**EXERCISE REQUIREMENTS:** Your reply is to be the lines below, exactly as written, with images omitted.
——
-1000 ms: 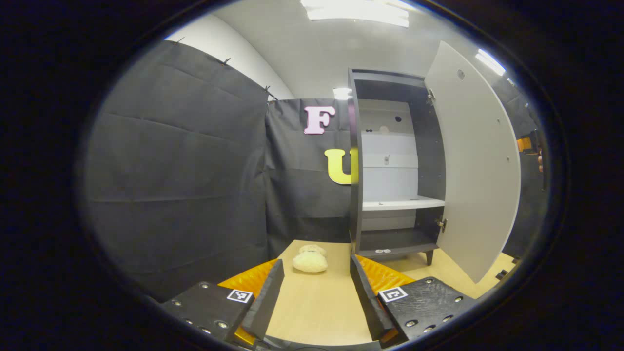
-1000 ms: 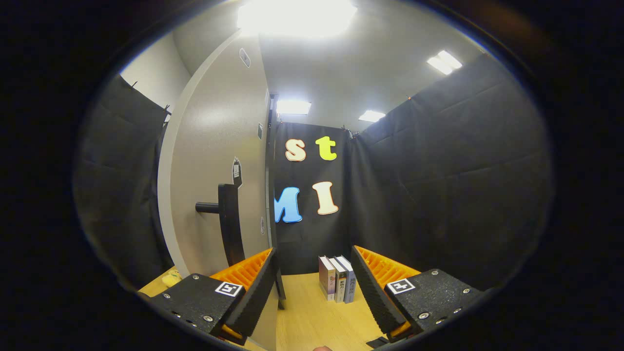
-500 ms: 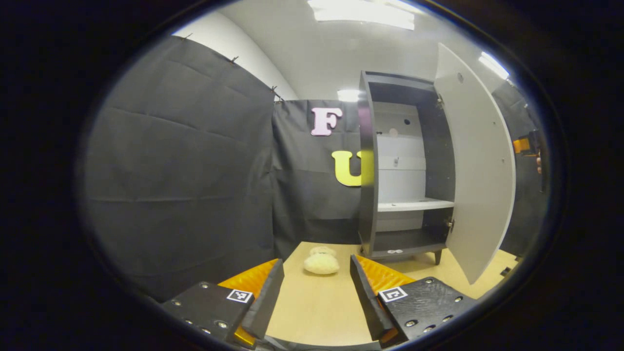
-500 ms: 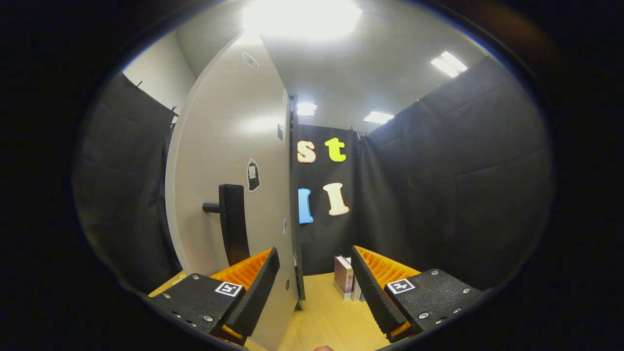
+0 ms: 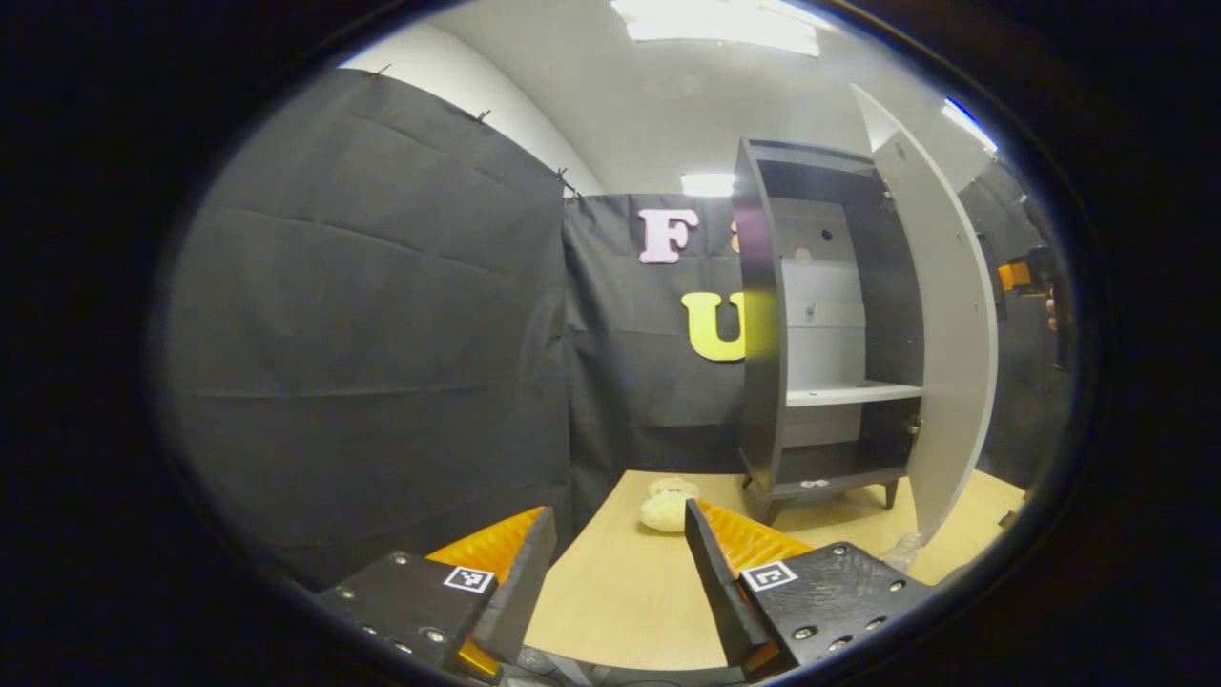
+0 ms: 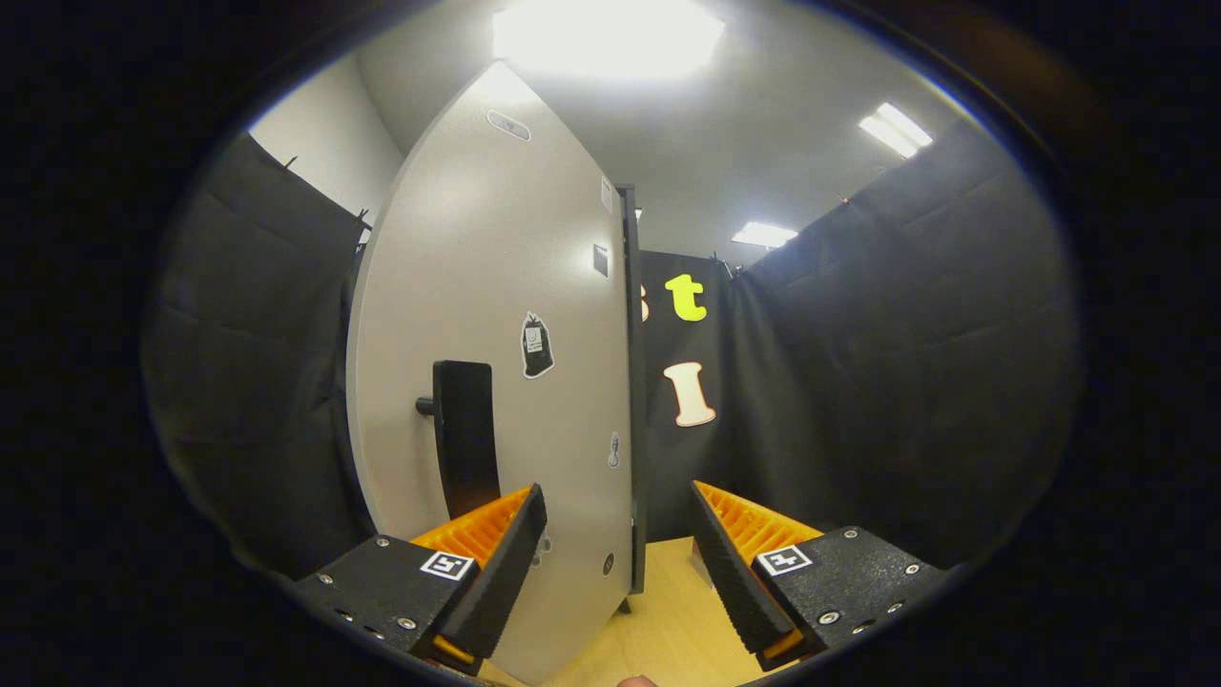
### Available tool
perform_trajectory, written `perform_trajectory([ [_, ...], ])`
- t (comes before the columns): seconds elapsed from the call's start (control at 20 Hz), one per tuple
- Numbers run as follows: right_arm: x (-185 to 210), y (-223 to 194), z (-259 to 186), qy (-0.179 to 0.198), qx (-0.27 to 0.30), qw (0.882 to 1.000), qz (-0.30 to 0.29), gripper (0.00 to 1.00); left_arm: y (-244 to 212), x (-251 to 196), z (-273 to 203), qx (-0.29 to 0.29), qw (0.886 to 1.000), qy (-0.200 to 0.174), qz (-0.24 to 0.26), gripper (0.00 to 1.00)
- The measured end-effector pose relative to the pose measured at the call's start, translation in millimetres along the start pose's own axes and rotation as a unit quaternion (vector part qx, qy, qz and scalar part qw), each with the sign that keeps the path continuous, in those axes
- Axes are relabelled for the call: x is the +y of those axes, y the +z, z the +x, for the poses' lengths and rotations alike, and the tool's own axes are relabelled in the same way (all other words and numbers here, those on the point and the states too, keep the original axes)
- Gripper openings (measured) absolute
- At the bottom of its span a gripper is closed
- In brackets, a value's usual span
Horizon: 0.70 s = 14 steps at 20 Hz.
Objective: Open the cabinet door with the right hand, grasp the bottle in the cabinet with the left hand and place it on the coaster, then close the cabinet door with the right hand.
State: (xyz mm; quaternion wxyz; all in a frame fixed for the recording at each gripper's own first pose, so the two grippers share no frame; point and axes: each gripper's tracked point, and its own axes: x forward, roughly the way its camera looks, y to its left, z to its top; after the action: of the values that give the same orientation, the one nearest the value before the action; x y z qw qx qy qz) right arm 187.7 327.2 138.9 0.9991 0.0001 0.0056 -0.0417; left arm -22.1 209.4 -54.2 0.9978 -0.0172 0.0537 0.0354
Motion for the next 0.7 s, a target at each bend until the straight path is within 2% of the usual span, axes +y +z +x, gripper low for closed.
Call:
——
**RESULT BELOW:**
-1000 ms: 
-1000 ms: 
-500 ms: 
-500 ms: 
+0 ms: 
+0 ms: 
### Available tool
perform_trajectory, written `perform_trajectory([ [_, ...], ])`
- t (comes before the columns): seconds elapsed from the call's start (control at 20 Hz), one per tuple
- Numbers run as follows: right_arm: x (-185 to 210), y (-223 to 194), z (-259 to 186), qy (-0.179 to 0.198), qx (-0.27 to 0.30), qw (0.882 to 1.000), qz (-0.30 to 0.29), gripper (0.00 to 1.00); left_arm: y (-244 to 212), x (-251 to 196), z (-273 to 203), qx (-0.29 to 0.29), qw (0.886 to 1.000), qy (-0.200 to 0.174), qz (-0.24 to 0.26), gripper (0.00 to 1.00)
- The measured end-effector pose relative to the pose measured at the call's start, translation in millimetres along the start pose's own axes and rotation as a unit quaternion (vector part qx, qy, qz and scalar part qw), each with the sign that keeps the path continuous, in those axes
- Axes are relabelled for the call: x is the +y of those axes, y the +z, z the +x, for the poses' lengths and rotations alike, and the tool's own axes are relabelled in the same way (all other words and numbers here, those on the point and the states too, keep the original axes)
- Gripper openings (measured) absolute
- At the bottom of its span a gripper is closed
- In brackets, a value's usual span
Horizon: 0.70 s = 14 steps at 20 Hz.
Objective: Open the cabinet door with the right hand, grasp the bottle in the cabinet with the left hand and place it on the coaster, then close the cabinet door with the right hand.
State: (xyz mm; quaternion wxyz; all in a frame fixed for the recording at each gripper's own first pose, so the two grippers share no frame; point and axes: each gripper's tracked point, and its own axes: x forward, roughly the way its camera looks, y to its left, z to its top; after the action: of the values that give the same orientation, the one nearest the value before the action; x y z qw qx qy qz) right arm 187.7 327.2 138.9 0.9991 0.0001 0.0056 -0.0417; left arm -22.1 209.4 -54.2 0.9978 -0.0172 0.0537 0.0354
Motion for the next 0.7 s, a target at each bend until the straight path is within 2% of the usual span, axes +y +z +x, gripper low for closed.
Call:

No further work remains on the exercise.